## ACTIVITY
Retype the lines below exactly, but only those from the line that has "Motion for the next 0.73" through the line that has "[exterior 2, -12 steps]". Omit every picture.

Stored items from a collection:
—————
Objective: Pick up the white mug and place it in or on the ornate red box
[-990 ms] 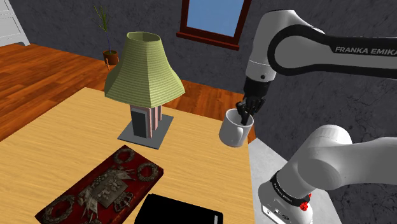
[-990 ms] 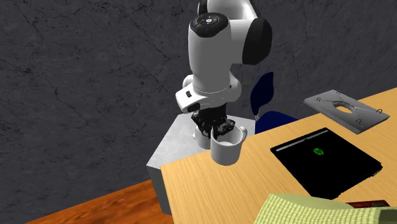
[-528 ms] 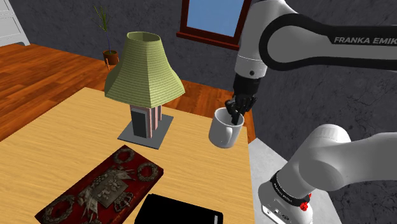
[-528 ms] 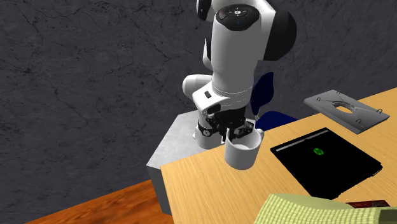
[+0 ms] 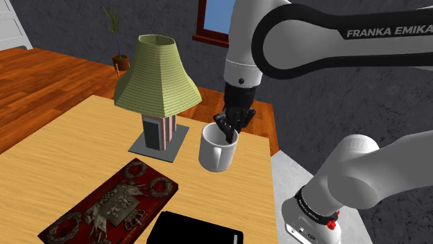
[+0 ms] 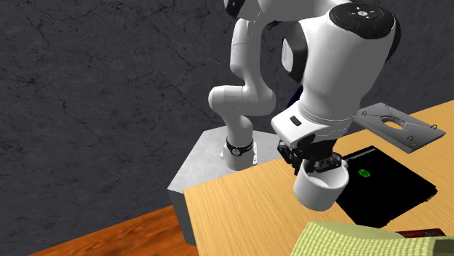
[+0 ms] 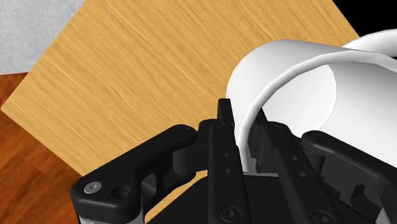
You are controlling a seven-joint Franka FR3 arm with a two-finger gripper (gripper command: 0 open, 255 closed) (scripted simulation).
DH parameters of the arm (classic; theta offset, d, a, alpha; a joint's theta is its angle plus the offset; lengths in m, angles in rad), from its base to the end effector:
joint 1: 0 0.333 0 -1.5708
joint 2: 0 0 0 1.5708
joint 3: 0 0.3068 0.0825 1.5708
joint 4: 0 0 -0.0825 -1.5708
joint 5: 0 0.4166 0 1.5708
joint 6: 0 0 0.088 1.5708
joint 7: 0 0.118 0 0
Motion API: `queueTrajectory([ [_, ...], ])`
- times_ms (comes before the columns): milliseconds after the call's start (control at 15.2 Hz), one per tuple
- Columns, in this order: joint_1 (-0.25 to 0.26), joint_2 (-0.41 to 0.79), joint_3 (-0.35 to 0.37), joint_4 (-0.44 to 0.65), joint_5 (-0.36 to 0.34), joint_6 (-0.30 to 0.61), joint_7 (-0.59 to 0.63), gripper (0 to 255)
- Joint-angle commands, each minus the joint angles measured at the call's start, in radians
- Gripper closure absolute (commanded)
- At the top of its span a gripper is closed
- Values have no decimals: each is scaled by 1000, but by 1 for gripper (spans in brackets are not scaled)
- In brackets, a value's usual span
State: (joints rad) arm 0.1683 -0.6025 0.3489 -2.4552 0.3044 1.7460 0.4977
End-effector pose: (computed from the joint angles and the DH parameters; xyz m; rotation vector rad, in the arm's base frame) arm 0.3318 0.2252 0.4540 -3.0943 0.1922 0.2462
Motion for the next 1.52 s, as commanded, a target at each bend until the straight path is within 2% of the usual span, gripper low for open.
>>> queueTrajectory([
  [0,4,66,42,55,10,21,46,255],
  [330,6,224,141,203,4,54,164,255],
  [660,9,404,236,374,-50,74,300,255],
  [990,36,614,315,576,-160,70,455,255],
  [1254,108,811,348,781,-284,35,588,255],
  [1452,112,815,342,746,-286,73,585,255],
])
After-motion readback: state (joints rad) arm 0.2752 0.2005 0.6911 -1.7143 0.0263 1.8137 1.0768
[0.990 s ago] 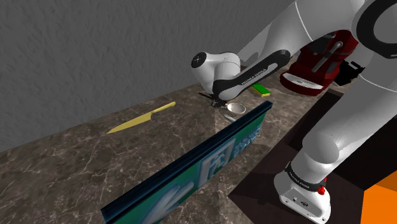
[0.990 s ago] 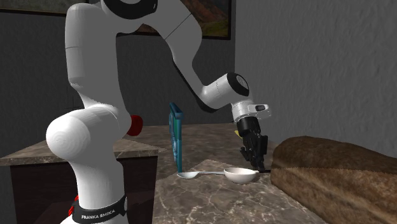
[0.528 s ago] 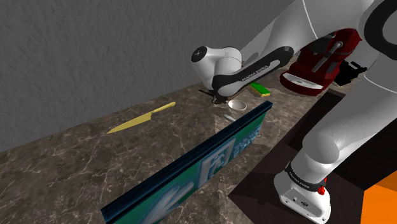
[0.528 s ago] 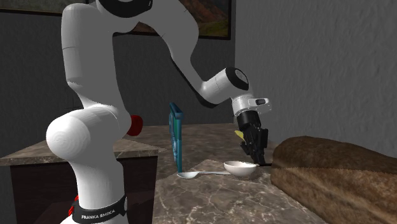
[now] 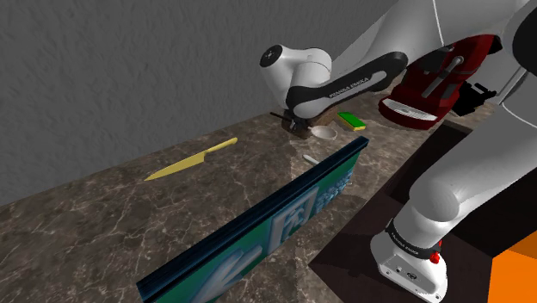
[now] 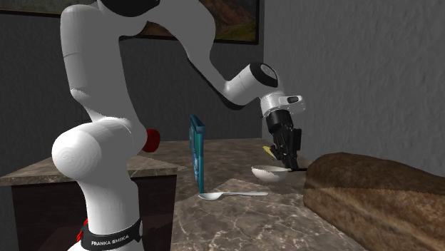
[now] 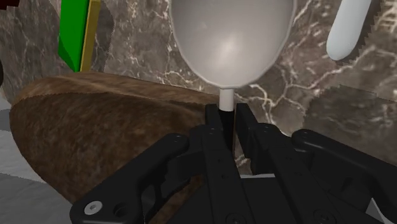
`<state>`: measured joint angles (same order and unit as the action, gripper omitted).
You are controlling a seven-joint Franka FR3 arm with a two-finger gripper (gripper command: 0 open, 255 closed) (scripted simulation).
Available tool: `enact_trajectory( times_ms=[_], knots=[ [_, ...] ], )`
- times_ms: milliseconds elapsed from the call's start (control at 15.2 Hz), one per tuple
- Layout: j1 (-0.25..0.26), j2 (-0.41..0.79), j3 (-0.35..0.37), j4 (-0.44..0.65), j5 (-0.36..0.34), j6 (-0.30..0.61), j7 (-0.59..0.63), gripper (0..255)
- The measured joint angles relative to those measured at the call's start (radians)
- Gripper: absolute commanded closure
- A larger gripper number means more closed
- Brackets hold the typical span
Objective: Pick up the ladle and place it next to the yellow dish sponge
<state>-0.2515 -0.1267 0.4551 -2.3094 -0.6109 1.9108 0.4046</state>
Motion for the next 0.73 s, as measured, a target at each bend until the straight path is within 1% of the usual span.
enact_trajectory(
  times_ms=[594,726],
  knots=[
    [0.005,-0.060,-0.006,0.055,0.042,-0.081,-0.078,255],
    [-0.004,-0.096,-0.027,0.024,0.043,-0.064,-0.108,255]
  ],
)
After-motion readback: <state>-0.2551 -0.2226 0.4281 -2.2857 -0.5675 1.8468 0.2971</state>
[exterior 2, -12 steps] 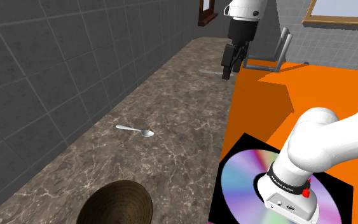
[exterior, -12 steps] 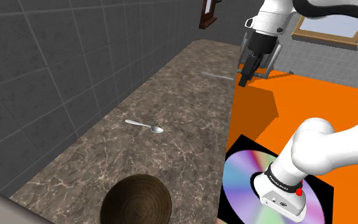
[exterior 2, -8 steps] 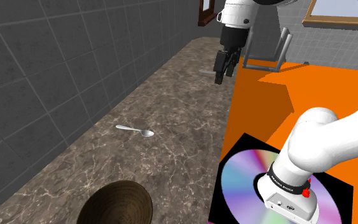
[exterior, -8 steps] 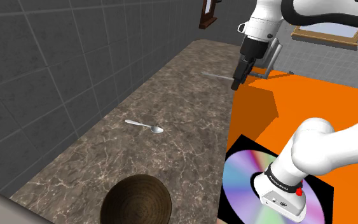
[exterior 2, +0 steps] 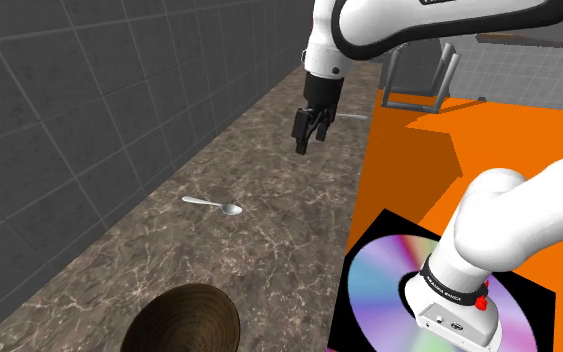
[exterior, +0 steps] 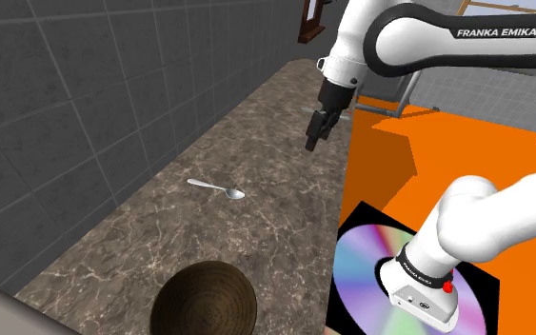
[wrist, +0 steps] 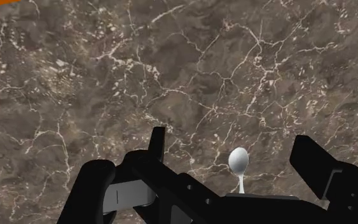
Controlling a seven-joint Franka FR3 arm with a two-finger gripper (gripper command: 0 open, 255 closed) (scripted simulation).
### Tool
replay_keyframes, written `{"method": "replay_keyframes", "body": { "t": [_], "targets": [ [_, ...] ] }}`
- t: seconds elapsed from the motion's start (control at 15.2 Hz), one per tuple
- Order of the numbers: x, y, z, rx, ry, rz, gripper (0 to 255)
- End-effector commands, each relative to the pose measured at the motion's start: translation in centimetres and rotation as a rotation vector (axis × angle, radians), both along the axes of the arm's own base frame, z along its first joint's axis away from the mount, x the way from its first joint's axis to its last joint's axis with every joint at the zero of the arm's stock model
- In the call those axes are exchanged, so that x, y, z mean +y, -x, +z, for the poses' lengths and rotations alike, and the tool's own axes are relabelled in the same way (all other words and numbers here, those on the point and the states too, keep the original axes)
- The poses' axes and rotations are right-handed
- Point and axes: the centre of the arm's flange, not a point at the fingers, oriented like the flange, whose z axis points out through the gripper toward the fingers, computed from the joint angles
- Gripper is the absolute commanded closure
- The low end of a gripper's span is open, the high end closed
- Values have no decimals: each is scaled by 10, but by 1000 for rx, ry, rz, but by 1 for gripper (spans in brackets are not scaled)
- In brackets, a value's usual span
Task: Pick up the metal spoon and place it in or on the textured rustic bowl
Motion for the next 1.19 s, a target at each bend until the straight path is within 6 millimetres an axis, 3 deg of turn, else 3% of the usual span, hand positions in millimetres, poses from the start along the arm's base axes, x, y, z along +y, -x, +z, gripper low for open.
{"method": "replay_keyframes", "body": {
  "t": [0.0,1.12],
  "targets": [
    [11,-17,-17,-15,-4,3,0],
    [119,-158,-136,-117,-29,31,0]
  ]
}}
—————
## PROBLEM SOLUTION
Motion for the next 0.73 s, as measured, a target at each bend until the straight path is within 1% of the usual span.
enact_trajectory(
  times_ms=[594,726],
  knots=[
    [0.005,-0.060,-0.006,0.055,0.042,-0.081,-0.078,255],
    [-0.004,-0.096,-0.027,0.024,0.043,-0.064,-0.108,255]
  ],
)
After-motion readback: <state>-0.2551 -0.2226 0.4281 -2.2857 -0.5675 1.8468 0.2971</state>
[exterior 2, -12 steps] 

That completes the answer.